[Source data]

= = =

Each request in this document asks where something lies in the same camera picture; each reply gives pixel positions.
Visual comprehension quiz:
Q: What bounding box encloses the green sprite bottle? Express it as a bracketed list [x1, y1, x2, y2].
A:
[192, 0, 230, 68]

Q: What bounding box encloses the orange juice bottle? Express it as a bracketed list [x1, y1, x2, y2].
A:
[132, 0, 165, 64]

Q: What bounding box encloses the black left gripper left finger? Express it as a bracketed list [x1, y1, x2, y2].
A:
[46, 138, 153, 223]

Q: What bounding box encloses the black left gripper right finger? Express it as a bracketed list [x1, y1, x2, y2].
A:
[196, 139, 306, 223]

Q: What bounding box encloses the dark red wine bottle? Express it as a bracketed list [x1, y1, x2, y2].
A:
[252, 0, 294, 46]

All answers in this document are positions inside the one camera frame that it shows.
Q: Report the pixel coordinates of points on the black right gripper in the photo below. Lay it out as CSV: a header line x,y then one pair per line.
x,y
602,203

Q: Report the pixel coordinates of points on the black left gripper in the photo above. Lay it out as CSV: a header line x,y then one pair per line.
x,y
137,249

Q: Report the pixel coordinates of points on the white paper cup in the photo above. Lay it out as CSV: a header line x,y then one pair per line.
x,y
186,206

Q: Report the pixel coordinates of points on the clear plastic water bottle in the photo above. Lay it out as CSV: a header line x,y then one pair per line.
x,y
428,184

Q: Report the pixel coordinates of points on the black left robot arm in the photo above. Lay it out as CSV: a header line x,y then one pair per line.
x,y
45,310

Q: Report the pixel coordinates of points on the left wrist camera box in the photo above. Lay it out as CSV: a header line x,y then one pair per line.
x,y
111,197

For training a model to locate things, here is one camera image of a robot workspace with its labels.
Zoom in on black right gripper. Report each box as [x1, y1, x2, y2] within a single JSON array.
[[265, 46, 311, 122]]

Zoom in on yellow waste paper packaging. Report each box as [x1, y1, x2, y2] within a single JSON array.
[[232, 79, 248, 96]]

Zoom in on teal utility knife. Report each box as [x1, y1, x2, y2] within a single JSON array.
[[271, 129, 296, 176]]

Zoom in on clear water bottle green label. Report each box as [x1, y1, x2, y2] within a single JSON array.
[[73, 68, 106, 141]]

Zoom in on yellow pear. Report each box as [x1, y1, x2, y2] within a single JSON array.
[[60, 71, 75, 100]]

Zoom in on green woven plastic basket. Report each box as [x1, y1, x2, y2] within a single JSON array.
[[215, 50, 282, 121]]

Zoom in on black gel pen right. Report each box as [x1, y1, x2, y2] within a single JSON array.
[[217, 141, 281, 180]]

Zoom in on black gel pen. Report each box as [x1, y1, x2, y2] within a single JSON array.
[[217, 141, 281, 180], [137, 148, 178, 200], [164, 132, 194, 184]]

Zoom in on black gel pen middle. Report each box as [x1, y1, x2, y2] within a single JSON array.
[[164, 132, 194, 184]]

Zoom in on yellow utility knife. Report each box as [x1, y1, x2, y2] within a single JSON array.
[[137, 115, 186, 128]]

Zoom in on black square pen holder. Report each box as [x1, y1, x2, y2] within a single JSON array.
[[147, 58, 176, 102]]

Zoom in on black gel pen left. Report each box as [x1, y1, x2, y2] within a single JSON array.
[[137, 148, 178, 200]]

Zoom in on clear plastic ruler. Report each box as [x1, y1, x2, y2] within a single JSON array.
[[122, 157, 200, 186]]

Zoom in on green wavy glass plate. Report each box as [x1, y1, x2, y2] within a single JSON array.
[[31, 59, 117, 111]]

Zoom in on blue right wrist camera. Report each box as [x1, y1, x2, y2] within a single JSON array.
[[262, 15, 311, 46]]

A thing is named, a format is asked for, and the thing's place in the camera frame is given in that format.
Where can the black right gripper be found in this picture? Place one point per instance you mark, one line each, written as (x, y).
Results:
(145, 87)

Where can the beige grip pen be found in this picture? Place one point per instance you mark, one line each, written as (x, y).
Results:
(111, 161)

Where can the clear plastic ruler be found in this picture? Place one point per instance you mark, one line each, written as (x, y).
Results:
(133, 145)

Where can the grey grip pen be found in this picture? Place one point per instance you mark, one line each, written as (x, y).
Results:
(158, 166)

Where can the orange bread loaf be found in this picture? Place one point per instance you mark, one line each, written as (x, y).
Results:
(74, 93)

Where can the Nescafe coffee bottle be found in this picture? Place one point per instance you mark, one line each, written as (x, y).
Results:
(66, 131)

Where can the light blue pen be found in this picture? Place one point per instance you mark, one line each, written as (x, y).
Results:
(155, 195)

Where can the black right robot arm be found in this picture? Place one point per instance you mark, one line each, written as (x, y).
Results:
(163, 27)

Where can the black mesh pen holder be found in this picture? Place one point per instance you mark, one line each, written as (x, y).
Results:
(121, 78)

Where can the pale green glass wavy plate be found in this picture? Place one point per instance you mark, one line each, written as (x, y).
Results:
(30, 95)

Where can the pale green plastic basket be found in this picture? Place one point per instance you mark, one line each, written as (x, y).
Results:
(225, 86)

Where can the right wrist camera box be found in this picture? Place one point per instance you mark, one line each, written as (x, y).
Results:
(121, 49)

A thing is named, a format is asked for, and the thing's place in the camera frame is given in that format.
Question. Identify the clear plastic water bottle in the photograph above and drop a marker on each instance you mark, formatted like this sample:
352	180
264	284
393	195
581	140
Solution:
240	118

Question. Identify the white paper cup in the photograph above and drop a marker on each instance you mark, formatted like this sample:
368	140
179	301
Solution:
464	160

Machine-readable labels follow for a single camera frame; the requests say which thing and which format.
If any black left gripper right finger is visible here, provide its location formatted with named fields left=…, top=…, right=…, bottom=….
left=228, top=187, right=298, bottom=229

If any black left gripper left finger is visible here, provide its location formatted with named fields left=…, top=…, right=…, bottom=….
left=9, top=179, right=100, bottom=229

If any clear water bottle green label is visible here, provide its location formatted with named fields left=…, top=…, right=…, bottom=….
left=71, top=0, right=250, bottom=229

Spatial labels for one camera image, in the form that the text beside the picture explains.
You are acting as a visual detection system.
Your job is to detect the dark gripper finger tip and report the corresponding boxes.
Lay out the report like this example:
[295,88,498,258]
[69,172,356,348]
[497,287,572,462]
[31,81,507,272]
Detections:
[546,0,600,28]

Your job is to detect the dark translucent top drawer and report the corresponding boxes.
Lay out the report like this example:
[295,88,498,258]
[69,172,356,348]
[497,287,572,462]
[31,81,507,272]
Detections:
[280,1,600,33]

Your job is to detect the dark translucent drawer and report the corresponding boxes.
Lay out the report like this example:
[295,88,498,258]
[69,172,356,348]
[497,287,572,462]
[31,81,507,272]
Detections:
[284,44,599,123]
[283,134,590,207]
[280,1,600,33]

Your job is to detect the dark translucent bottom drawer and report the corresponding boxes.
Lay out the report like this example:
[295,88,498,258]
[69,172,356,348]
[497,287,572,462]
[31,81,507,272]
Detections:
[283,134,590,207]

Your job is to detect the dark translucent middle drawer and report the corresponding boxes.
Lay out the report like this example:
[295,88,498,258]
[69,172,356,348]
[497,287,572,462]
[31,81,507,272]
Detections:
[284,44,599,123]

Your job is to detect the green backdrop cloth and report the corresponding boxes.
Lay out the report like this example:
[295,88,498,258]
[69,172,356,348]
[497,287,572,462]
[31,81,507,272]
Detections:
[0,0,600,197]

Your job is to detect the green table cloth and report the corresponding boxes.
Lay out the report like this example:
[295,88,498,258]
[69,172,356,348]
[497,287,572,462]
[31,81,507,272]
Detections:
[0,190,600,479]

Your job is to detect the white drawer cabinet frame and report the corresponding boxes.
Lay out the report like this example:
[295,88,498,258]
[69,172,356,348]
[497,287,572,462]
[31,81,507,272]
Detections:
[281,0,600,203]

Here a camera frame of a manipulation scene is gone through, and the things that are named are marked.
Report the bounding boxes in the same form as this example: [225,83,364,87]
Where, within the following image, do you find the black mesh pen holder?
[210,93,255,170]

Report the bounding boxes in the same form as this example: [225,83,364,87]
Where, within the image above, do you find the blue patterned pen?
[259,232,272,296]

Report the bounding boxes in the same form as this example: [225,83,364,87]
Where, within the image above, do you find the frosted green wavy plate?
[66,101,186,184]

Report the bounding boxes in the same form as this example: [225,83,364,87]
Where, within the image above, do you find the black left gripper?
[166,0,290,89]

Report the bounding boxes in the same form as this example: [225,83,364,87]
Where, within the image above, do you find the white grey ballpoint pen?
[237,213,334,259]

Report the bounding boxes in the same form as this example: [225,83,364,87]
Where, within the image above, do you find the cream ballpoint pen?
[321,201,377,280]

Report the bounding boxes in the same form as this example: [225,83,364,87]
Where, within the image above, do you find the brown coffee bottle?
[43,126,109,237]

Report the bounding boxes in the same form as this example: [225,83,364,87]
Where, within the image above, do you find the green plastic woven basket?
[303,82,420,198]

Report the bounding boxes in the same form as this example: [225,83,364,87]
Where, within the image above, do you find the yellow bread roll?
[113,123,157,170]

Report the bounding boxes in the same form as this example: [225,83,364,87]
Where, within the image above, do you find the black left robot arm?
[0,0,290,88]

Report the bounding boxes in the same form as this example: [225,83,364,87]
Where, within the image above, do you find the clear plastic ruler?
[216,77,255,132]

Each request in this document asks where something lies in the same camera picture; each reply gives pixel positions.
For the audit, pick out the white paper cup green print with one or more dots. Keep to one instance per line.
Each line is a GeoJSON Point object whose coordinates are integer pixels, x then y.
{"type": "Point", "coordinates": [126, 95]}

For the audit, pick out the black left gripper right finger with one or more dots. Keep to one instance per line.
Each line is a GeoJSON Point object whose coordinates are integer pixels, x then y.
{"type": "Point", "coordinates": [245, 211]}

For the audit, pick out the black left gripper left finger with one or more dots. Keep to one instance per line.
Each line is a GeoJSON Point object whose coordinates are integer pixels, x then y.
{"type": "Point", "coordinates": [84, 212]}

= = =

▶ Work item
Find the number of lines in the records that contain "pick", and write that number only.

▶ Answer box
3